=== Begin Enclosure ===

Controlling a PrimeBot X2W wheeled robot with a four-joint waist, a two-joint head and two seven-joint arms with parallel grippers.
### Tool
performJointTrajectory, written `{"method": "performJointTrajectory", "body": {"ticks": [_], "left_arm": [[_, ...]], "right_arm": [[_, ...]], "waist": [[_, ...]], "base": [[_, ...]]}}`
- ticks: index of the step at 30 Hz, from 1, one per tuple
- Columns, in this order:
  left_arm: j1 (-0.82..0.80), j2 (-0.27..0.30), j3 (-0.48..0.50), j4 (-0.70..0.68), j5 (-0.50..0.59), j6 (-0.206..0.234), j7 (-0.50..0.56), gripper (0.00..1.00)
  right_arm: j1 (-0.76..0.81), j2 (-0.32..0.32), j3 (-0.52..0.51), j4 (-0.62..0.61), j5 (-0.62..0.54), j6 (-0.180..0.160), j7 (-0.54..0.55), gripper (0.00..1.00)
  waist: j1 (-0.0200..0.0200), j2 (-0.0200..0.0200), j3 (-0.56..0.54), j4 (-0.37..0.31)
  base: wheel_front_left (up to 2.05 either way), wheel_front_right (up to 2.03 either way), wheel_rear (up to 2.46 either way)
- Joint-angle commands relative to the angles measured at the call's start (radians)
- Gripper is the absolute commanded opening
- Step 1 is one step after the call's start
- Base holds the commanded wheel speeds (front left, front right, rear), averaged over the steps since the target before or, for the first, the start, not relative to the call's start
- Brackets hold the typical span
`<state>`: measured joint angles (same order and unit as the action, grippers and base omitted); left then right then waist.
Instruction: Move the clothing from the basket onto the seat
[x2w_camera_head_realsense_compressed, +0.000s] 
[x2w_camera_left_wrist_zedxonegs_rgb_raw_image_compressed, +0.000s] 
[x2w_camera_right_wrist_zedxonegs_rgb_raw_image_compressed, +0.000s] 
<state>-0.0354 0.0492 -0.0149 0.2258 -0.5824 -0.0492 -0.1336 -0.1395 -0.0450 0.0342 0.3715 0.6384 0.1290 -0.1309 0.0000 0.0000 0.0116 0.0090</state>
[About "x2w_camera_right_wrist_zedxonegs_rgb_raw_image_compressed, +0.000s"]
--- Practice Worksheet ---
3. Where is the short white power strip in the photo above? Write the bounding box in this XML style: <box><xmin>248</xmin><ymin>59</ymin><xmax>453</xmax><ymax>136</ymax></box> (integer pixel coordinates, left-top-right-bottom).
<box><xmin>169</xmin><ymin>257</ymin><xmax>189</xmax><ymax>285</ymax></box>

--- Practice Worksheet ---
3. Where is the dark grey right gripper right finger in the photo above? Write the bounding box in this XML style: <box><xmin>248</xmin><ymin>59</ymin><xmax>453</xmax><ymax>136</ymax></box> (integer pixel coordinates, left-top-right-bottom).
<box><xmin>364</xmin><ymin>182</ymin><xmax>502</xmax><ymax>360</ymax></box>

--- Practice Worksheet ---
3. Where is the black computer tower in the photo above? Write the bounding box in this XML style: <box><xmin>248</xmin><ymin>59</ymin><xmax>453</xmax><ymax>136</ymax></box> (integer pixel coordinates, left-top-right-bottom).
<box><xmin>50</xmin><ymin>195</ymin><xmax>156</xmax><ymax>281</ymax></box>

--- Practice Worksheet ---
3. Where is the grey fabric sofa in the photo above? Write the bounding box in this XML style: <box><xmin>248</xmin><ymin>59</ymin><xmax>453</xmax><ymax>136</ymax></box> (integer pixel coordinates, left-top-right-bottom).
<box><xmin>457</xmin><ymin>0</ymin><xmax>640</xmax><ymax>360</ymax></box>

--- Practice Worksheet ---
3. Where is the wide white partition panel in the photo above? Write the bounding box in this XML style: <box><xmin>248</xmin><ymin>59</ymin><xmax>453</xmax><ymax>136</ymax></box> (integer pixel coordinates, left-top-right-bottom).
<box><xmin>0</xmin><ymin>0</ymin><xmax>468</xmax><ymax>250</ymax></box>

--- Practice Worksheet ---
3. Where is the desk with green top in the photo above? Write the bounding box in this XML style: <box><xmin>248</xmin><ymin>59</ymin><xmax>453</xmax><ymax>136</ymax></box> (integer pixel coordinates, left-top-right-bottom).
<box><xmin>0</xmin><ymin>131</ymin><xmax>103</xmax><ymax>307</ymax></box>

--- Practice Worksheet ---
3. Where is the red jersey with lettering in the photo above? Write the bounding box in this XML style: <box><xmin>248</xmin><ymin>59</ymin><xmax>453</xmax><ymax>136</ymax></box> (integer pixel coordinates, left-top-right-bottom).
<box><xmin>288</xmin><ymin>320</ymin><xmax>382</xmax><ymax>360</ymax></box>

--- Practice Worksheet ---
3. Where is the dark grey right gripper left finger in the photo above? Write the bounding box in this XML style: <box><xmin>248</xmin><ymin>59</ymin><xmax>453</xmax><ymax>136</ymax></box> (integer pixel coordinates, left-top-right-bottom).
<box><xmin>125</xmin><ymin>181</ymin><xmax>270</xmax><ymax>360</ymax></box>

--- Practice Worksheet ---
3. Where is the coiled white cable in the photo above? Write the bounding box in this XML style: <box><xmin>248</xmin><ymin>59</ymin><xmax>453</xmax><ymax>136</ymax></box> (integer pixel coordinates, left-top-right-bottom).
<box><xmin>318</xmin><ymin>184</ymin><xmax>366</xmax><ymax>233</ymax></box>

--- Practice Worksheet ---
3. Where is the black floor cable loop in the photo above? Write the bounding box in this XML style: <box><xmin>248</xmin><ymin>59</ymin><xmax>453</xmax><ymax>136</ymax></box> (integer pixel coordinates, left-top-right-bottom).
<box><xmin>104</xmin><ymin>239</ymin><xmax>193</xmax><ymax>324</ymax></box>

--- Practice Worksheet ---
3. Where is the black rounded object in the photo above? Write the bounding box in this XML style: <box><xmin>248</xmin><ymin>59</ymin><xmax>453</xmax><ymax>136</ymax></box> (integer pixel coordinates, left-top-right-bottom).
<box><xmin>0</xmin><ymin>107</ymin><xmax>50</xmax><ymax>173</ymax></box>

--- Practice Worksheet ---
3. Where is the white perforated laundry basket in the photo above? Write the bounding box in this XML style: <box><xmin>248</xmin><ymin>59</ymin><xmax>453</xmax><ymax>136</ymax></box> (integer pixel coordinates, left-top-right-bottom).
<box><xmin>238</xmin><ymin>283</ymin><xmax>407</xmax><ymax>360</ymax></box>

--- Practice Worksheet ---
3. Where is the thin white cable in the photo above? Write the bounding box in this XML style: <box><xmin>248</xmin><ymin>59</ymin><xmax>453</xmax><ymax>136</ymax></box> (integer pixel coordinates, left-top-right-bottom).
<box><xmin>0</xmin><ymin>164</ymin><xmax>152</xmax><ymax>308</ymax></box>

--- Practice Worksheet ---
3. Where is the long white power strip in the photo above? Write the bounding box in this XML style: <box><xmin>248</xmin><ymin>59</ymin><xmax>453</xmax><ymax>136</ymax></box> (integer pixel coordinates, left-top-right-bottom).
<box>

=== End Enclosure ===

Task requirements:
Everything in the data above should be set down again precisely.

Result:
Controlling a PrimeBot X2W wheeled robot with a four-joint waist, a two-joint head and two seven-joint arms with parallel grippers.
### Tool
performJointTrajectory, written `{"method": "performJointTrajectory", "body": {"ticks": [_], "left_arm": [[_, ...]], "right_arm": [[_, ...]], "waist": [[_, ...]], "base": [[_, ...]]}}`
- ticks: index of the step at 30 Hz, from 1, one per tuple
- Columns, in this order:
  left_arm: j1 (-0.82..0.80), j2 (-0.27..0.30), j3 (-0.48..0.50), j4 (-0.70..0.68), j5 (-0.50..0.59), j6 (-0.206..0.234), j7 (-0.50..0.56), gripper (0.00..1.00)
  right_arm: j1 (-0.76..0.81), j2 (-0.32..0.32), j3 (-0.52..0.51), j4 (-0.62..0.61), j5 (-0.62..0.54), j6 (-0.180..0.160), j7 (-0.54..0.55), gripper (0.00..1.00)
  waist: j1 (-0.0200..0.0200), j2 (-0.0200..0.0200), j3 (-0.56..0.54), j4 (-0.37..0.31)
  base: wheel_front_left (up to 2.05 either way), wheel_front_right (up to 2.03 either way), wheel_rear (up to 2.46 either way)
- Joint-angle commands relative to the angles measured at the call's start (radians)
- Gripper is the absolute commanded opening
- Step 1 is one step after the call's start
- Base holds the commanded wheel speeds (front left, front right, rear), averaged over the steps since the target before or, for the first, the start, not relative to the call's start
- Brackets hold the typical span
`<state>`: measured joint angles (same order and unit as the action, grippers and base omitted); left then right then waist.
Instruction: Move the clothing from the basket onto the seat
[x2w_camera_head_realsense_compressed, +0.000s] 
[x2w_camera_left_wrist_zedxonegs_rgb_raw_image_compressed, +0.000s] 
[x2w_camera_right_wrist_zedxonegs_rgb_raw_image_compressed, +0.000s] 
<state>-0.0354 0.0492 -0.0149 0.2258 -0.5824 -0.0492 -0.1336 -0.1395 -0.0450 0.0342 0.3715 0.6384 0.1290 -0.1309 0.0000 0.0000 0.0116 0.0090</state>
[About "x2w_camera_right_wrist_zedxonegs_rgb_raw_image_compressed, +0.000s"]
--- Practice Worksheet ---
3. Where is the short white power strip in the photo above? Write the bounding box in this XML style: <box><xmin>248</xmin><ymin>59</ymin><xmax>453</xmax><ymax>136</ymax></box> (integer pixel coordinates, left-top-right-bottom).
<box><xmin>169</xmin><ymin>257</ymin><xmax>189</xmax><ymax>285</ymax></box>

--- Practice Worksheet ---
3. Where is the dark grey right gripper right finger in the photo above? Write the bounding box in this XML style: <box><xmin>248</xmin><ymin>59</ymin><xmax>453</xmax><ymax>136</ymax></box> (integer pixel coordinates, left-top-right-bottom).
<box><xmin>364</xmin><ymin>182</ymin><xmax>502</xmax><ymax>360</ymax></box>

--- Practice Worksheet ---
3. Where is the black computer tower in the photo above? Write the bounding box in this XML style: <box><xmin>248</xmin><ymin>59</ymin><xmax>453</xmax><ymax>136</ymax></box> (integer pixel coordinates, left-top-right-bottom).
<box><xmin>50</xmin><ymin>195</ymin><xmax>156</xmax><ymax>281</ymax></box>

--- Practice Worksheet ---
3. Where is the grey fabric sofa in the photo above? Write the bounding box in this XML style: <box><xmin>248</xmin><ymin>59</ymin><xmax>453</xmax><ymax>136</ymax></box> (integer pixel coordinates, left-top-right-bottom).
<box><xmin>457</xmin><ymin>0</ymin><xmax>640</xmax><ymax>360</ymax></box>

--- Practice Worksheet ---
3. Where is the wide white partition panel in the photo above? Write the bounding box in this XML style: <box><xmin>248</xmin><ymin>59</ymin><xmax>453</xmax><ymax>136</ymax></box> (integer pixel coordinates, left-top-right-bottom).
<box><xmin>0</xmin><ymin>0</ymin><xmax>468</xmax><ymax>250</ymax></box>

--- Practice Worksheet ---
3. Where is the desk with green top in the photo above? Write the bounding box in this XML style: <box><xmin>248</xmin><ymin>59</ymin><xmax>453</xmax><ymax>136</ymax></box> (integer pixel coordinates, left-top-right-bottom).
<box><xmin>0</xmin><ymin>131</ymin><xmax>103</xmax><ymax>307</ymax></box>

--- Practice Worksheet ---
3. Where is the red jersey with lettering in the photo above? Write the bounding box in this XML style: <box><xmin>248</xmin><ymin>59</ymin><xmax>453</xmax><ymax>136</ymax></box> (integer pixel coordinates, left-top-right-bottom).
<box><xmin>288</xmin><ymin>320</ymin><xmax>382</xmax><ymax>360</ymax></box>

--- Practice Worksheet ---
3. Where is the dark grey right gripper left finger in the photo above? Write the bounding box in this XML style: <box><xmin>248</xmin><ymin>59</ymin><xmax>453</xmax><ymax>136</ymax></box> (integer pixel coordinates, left-top-right-bottom).
<box><xmin>125</xmin><ymin>181</ymin><xmax>270</xmax><ymax>360</ymax></box>

--- Practice Worksheet ---
3. Where is the coiled white cable in the photo above? Write the bounding box in this XML style: <box><xmin>248</xmin><ymin>59</ymin><xmax>453</xmax><ymax>136</ymax></box> (integer pixel coordinates, left-top-right-bottom).
<box><xmin>318</xmin><ymin>184</ymin><xmax>366</xmax><ymax>233</ymax></box>

--- Practice Worksheet ---
3. Where is the black floor cable loop in the photo above? Write the bounding box in this XML style: <box><xmin>248</xmin><ymin>59</ymin><xmax>453</xmax><ymax>136</ymax></box> (integer pixel coordinates, left-top-right-bottom).
<box><xmin>104</xmin><ymin>239</ymin><xmax>193</xmax><ymax>324</ymax></box>

--- Practice Worksheet ---
3. Where is the black rounded object in the photo above? Write the bounding box in this XML style: <box><xmin>248</xmin><ymin>59</ymin><xmax>453</xmax><ymax>136</ymax></box> (integer pixel coordinates, left-top-right-bottom).
<box><xmin>0</xmin><ymin>107</ymin><xmax>50</xmax><ymax>173</ymax></box>

--- Practice Worksheet ---
3. Where is the white perforated laundry basket in the photo above? Write the bounding box in this XML style: <box><xmin>248</xmin><ymin>59</ymin><xmax>453</xmax><ymax>136</ymax></box> (integer pixel coordinates, left-top-right-bottom).
<box><xmin>238</xmin><ymin>283</ymin><xmax>407</xmax><ymax>360</ymax></box>

--- Practice Worksheet ---
3. Where is the thin white cable in the photo above? Write the bounding box in this XML style: <box><xmin>248</xmin><ymin>59</ymin><xmax>453</xmax><ymax>136</ymax></box> (integer pixel coordinates, left-top-right-bottom).
<box><xmin>0</xmin><ymin>164</ymin><xmax>152</xmax><ymax>308</ymax></box>

--- Practice Worksheet ---
3. Where is the long white power strip in the photo above? Write the bounding box in this XML style: <box><xmin>248</xmin><ymin>59</ymin><xmax>453</xmax><ymax>136</ymax></box> (integer pixel coordinates, left-top-right-bottom).
<box>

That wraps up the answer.